A British study with more than 10,000 participants who entered the study in middle age analyzed the links between a diagnosis of diabetes or dementia over nearly 32 years. It concluded that by age 70, your chances of dementia rose by 25 percent for every five years of earlier onset of diabetes. While scientists have not pinned down the mechanism, they know that the brain requires a great deal of energy to function. It makes sense that it would be vulnerable to the extra stress produced by blood sugar problems.

In an earlier study, researchers evaluated the brain health of more than 13,300 middle-aged Americans during three visits between 1990 and 2013. The participants took tests of their word recall and other measures of brain performance. Over the next two decades, cognitive decline was significantly greater among people with slightly elevated blood sugar — called prediabetes — at the first visit, compared to people with normal blood sugar.

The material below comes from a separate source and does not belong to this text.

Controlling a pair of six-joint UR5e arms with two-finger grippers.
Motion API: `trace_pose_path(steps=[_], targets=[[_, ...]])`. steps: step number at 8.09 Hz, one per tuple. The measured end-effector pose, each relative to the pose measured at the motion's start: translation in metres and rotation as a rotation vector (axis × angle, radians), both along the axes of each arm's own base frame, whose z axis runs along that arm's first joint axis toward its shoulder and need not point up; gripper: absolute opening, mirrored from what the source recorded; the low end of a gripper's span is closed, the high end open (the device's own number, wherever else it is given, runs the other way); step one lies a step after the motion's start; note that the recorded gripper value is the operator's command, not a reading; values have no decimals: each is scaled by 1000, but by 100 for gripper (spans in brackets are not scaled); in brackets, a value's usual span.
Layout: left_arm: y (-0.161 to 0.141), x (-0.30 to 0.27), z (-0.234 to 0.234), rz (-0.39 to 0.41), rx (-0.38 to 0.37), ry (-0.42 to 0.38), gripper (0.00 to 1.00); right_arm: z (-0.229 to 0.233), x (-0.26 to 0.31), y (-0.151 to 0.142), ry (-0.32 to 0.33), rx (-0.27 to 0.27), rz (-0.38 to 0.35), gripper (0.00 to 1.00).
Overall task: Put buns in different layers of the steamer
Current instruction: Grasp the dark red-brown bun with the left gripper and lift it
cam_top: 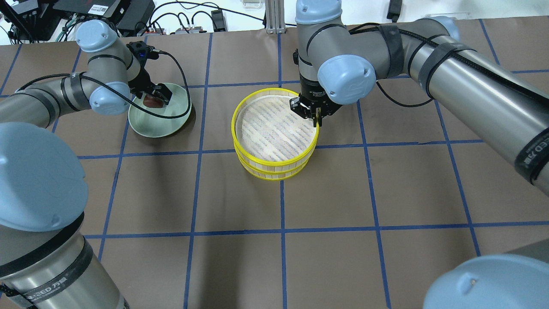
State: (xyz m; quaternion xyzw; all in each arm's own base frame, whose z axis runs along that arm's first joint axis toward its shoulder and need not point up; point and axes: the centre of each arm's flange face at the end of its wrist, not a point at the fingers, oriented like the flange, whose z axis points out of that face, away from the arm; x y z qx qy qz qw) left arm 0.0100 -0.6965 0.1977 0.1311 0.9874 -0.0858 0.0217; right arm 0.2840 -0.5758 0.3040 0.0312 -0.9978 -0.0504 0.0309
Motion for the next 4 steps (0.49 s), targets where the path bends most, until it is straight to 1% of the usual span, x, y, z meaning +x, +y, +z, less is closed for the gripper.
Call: trace_pose_path(steps=[1, 2, 3, 4], targets=[[0, 0, -4, 0, 5, 2, 37, -3, 1, -2, 0, -4, -14, 4], [0, 0, -7, 0, 9, 3, 4, -6, 1, -3, 1, -5, -27, 4], [-1, 0, -8, 0, 11, 3, 0, -7, 1, -4, 1, -7, -43, 4], [-1, 0, -9, 0, 12, 2, 0, -7, 2, -4, 2, -10, -58, 4]])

If you had poorly-controlled diabetes on the first visit, your chance of cognitive decline was greater than among people who had their diabetes under control. Also, as in the British study, the sooner your diabetes set in, the greater your chance of cognitive decline later.

What you can do

The upside of the results, the researchers say, is that people with prediabetes have time to prevent mental decline if they get their blood sugar levels down as soon as possible. The earlier the prevention starts, they add, the greater the benefit might be. Other scientists have found that if cognitive decline sets in while you are prediabetic, it may evolve slowly over many years — but about 50 percent faster than in a person with normal blood sugar.

You need to do better than the norm

You may think, “But I eat pretty normally, how bad can it be to have a soda most days?” The truth is that normal American eating is a path to diabetes. More than one in three Americans fall in the prediabetic range (defined as a three-month average blood sugar, or an HbA1c score of 5.7 to 6.4 percent), which often comes along with being overweight . About one in 10 Americans has type 2 diabetes. Rates are rising in American children and youth.

If you have prediabetes, you need an action.

  • Ask your doctor about taking Metformin. Millions already take the medication for diabetes. and the American Diabetes Association first recommended Metformin for the pre-diabetic group in 2008, with specific guidelines.
  • Identify your worst eating habit and stop it. Do you eat ice cream every night? Do you hate vegetables and rarely eat any? Do you eat pasta for your main course regularly? Ditch one habit and, when you’ve maintained the new normal, tackle the next one. It often helps to remove all temptation from your home and find a healthier substitute for the ice cream or pasta.
  • Increase your exercise. Figure out a habit that you can stick to and the support you need. Many people do better with company, so find a fun dance class or walking buddy. When you’ve changed your behavior in the past for the better, how did you do it? Everybody is a little different. You may know your own path to success.

Neurologist David Perlmutter, MD, author of the best-selling consumer book “Grain Brain,” has long believed that carbohydrates (including sugar) are causing mental decline.

The book reviews scientific literature that he says demonstrates a significant increased risk for developing Alzheimer’s disease or other kinds of dementia in people with type 2 diabetes.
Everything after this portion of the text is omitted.